WHAT THE TASK REQUIRES:
The reply to the records below should contain exactly the lines from the line with "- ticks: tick" through the line with "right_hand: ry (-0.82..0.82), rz", and nothing besides.

Items from a data source

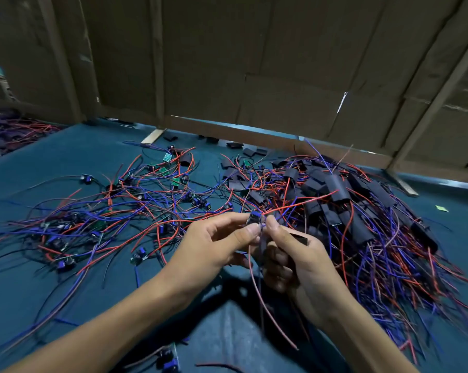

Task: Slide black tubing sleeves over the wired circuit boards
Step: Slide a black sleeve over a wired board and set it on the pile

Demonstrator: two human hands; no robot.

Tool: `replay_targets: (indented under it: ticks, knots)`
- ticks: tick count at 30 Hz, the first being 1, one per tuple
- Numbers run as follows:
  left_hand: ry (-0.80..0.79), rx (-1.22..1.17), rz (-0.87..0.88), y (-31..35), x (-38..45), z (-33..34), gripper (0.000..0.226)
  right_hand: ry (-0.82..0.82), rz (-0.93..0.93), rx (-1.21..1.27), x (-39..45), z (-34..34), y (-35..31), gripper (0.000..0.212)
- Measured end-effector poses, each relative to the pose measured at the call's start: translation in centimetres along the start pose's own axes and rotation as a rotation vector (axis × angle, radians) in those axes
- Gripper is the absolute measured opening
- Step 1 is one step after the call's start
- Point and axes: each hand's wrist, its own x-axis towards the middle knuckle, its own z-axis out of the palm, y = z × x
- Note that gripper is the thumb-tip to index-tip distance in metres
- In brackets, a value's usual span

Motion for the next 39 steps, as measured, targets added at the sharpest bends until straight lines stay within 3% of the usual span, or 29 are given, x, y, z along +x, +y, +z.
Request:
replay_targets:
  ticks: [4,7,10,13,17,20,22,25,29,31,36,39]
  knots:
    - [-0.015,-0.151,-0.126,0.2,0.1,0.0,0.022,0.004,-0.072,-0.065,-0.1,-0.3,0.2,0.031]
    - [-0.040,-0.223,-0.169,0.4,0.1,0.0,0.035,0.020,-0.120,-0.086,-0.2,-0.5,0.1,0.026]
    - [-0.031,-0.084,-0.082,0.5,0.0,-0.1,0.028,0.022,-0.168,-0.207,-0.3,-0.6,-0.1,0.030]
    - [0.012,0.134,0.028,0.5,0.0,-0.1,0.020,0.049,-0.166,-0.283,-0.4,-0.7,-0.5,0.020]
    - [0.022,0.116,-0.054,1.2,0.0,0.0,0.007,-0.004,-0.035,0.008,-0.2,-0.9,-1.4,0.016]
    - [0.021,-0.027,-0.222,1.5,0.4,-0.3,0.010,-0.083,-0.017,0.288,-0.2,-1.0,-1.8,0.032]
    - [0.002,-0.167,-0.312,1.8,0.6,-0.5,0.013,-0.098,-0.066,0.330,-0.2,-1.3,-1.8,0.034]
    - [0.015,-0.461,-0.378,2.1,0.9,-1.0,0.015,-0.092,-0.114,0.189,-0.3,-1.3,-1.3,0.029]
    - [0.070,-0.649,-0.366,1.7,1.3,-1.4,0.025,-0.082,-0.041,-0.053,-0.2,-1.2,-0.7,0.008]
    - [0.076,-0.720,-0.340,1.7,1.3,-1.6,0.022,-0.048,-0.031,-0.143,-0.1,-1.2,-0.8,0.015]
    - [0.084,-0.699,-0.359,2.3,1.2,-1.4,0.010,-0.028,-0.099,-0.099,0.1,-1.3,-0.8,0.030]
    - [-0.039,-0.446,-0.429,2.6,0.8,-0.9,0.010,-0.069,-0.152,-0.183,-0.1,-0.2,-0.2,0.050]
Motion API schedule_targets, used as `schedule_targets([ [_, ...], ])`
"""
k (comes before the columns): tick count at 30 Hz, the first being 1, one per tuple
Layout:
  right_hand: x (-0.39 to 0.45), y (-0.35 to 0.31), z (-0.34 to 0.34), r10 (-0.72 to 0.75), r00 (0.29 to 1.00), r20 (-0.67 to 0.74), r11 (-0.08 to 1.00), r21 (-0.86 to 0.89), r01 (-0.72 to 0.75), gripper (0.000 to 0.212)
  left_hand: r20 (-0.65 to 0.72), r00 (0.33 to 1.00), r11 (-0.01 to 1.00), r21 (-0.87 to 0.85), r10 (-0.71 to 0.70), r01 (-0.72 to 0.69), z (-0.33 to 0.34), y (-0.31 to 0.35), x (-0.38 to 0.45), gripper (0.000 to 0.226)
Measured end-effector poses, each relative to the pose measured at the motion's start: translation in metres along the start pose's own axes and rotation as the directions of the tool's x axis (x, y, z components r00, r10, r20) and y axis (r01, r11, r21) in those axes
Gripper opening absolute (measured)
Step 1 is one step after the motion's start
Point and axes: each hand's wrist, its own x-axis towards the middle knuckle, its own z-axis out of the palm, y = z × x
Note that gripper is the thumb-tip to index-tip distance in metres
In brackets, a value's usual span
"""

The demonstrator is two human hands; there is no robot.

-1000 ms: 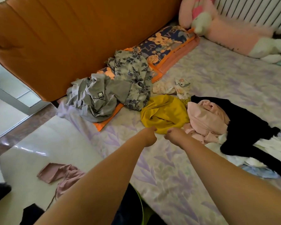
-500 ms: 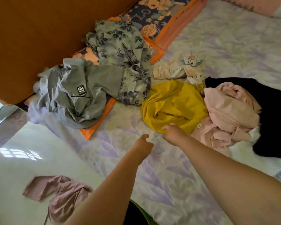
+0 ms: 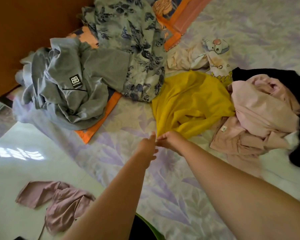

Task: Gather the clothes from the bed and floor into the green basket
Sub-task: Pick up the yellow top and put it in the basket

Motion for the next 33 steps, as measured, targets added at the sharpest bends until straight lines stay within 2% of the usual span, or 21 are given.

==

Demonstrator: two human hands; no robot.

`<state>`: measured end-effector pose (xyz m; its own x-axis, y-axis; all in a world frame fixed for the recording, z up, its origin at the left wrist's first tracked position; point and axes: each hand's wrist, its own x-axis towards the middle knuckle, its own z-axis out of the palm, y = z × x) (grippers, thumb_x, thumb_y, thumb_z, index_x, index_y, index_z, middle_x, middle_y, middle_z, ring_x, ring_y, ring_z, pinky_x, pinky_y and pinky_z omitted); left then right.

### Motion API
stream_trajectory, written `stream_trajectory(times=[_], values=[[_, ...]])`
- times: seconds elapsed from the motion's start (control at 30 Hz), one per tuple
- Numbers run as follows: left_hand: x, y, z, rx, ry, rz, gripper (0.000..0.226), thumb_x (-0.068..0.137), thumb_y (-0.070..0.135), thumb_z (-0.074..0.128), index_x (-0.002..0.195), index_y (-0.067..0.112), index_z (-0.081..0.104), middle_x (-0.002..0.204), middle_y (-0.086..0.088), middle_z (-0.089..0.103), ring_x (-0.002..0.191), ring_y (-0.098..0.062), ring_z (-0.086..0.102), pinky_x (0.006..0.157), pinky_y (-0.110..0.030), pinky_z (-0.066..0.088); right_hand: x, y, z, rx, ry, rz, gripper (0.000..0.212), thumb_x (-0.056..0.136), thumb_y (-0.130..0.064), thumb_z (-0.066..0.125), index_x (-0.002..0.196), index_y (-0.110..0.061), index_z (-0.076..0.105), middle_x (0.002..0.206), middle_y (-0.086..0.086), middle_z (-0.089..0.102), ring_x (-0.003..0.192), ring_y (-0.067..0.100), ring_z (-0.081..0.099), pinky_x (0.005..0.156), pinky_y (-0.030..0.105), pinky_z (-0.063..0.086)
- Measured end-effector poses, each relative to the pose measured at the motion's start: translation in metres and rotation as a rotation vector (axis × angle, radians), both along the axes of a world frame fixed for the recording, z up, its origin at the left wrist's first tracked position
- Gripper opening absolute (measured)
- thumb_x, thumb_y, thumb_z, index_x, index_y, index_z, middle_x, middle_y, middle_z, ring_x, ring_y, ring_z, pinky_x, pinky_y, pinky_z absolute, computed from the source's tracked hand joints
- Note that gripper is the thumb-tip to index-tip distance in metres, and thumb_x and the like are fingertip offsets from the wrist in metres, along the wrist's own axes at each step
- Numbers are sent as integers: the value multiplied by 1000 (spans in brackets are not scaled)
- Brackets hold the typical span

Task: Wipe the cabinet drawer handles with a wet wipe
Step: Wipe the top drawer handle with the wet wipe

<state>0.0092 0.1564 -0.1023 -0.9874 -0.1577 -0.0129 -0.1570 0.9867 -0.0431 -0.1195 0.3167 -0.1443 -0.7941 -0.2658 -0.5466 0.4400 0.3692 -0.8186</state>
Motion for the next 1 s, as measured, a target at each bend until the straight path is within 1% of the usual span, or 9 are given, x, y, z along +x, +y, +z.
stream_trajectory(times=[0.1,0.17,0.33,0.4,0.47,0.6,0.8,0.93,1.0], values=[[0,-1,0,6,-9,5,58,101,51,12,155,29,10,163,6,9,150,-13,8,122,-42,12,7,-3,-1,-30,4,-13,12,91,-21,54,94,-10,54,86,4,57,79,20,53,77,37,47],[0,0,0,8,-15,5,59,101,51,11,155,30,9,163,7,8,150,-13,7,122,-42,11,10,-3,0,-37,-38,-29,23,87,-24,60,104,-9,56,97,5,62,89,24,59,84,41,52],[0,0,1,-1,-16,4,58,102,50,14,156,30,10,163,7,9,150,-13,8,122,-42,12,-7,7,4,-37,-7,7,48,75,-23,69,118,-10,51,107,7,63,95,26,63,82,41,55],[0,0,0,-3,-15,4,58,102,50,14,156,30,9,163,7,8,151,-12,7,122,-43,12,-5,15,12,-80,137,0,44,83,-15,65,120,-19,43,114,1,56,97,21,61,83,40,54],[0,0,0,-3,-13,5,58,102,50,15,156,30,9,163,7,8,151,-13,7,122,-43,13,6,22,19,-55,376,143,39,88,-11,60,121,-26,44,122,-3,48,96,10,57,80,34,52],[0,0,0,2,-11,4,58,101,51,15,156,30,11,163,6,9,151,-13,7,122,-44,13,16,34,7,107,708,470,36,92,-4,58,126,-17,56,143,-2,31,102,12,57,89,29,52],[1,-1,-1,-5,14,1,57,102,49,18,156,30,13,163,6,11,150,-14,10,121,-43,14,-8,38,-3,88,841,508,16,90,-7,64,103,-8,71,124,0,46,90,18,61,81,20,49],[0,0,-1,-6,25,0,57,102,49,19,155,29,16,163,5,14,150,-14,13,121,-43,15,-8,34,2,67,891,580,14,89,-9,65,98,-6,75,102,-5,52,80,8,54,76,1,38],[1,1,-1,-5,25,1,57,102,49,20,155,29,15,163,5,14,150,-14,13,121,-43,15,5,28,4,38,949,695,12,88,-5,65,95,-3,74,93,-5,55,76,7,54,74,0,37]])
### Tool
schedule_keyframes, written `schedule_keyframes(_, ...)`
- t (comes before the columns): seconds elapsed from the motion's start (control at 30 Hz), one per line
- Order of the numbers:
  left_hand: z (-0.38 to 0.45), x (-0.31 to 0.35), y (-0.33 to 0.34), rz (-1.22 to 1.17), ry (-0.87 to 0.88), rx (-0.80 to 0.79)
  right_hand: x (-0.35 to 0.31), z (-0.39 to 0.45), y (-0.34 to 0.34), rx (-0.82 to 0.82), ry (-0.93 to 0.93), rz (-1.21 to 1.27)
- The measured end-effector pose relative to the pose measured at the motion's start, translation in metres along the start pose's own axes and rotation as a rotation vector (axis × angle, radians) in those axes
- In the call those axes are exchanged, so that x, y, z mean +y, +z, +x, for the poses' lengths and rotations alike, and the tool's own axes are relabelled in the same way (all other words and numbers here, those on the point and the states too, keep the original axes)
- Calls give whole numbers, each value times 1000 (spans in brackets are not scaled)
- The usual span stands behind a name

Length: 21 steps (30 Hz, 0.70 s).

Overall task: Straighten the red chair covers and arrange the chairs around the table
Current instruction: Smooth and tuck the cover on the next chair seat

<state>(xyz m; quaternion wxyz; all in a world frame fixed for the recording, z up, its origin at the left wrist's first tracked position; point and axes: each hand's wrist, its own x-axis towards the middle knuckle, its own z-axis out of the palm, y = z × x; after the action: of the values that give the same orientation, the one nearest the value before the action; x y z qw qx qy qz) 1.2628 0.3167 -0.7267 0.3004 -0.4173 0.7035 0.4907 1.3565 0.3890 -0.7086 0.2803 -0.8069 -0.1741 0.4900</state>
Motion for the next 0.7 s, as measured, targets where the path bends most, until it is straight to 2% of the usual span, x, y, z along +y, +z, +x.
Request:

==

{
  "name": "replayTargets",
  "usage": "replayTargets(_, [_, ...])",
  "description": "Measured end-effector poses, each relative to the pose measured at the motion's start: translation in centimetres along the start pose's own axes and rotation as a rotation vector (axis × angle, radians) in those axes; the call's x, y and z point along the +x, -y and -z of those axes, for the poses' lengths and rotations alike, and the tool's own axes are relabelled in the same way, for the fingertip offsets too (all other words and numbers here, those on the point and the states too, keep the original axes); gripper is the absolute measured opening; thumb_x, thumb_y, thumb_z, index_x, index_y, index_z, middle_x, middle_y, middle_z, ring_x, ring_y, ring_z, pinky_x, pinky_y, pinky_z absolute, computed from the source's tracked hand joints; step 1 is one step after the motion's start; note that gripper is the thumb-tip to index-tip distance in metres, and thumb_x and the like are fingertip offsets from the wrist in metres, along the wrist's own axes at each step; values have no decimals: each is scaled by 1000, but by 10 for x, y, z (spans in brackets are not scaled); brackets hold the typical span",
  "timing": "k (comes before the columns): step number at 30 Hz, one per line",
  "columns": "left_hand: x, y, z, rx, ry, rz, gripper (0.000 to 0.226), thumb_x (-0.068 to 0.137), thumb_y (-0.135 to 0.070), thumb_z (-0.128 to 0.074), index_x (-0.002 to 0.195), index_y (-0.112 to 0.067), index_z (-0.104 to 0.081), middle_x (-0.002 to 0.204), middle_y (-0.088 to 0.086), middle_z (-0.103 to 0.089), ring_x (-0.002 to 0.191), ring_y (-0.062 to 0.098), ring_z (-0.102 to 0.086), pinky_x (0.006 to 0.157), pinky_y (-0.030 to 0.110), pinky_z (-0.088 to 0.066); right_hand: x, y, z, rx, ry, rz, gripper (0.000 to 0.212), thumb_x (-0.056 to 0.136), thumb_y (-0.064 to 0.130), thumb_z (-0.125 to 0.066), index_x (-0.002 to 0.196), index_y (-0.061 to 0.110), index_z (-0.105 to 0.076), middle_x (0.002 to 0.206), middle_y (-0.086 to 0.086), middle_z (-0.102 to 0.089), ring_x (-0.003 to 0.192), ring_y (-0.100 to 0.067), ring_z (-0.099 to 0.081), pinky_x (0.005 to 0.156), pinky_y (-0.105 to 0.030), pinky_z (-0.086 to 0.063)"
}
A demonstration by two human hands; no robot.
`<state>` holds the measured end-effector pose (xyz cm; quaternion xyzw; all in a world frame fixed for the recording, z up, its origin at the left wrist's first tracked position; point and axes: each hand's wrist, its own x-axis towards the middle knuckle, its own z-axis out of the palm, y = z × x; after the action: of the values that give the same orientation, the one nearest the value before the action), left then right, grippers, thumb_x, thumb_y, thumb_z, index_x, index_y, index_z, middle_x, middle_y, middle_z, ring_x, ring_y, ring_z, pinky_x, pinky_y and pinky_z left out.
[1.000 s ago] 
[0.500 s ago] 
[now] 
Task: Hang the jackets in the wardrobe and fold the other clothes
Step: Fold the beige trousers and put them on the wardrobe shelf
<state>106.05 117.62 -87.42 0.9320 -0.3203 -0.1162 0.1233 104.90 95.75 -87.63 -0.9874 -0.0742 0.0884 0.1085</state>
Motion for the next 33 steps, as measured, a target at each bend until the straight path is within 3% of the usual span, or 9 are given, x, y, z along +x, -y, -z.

EXERCISE ANSWER:
- ticks: tick count at 30 Hz, the first being 1, one per tuple
- Numbers run as follows:
  left_hand: ry (-0.80..0.79), rx (-1.22..1.17), rz (-0.87..0.88), y (-31..35), x (-38..45), z (-33..34), gripper (0.000..0.226)
  right_hand: ry (-0.82..0.82), rz (-0.93..0.93), rx (-1.21..1.27), x (-39..45), z (-34..34), y (-35..31), gripper (0.000..0.212)

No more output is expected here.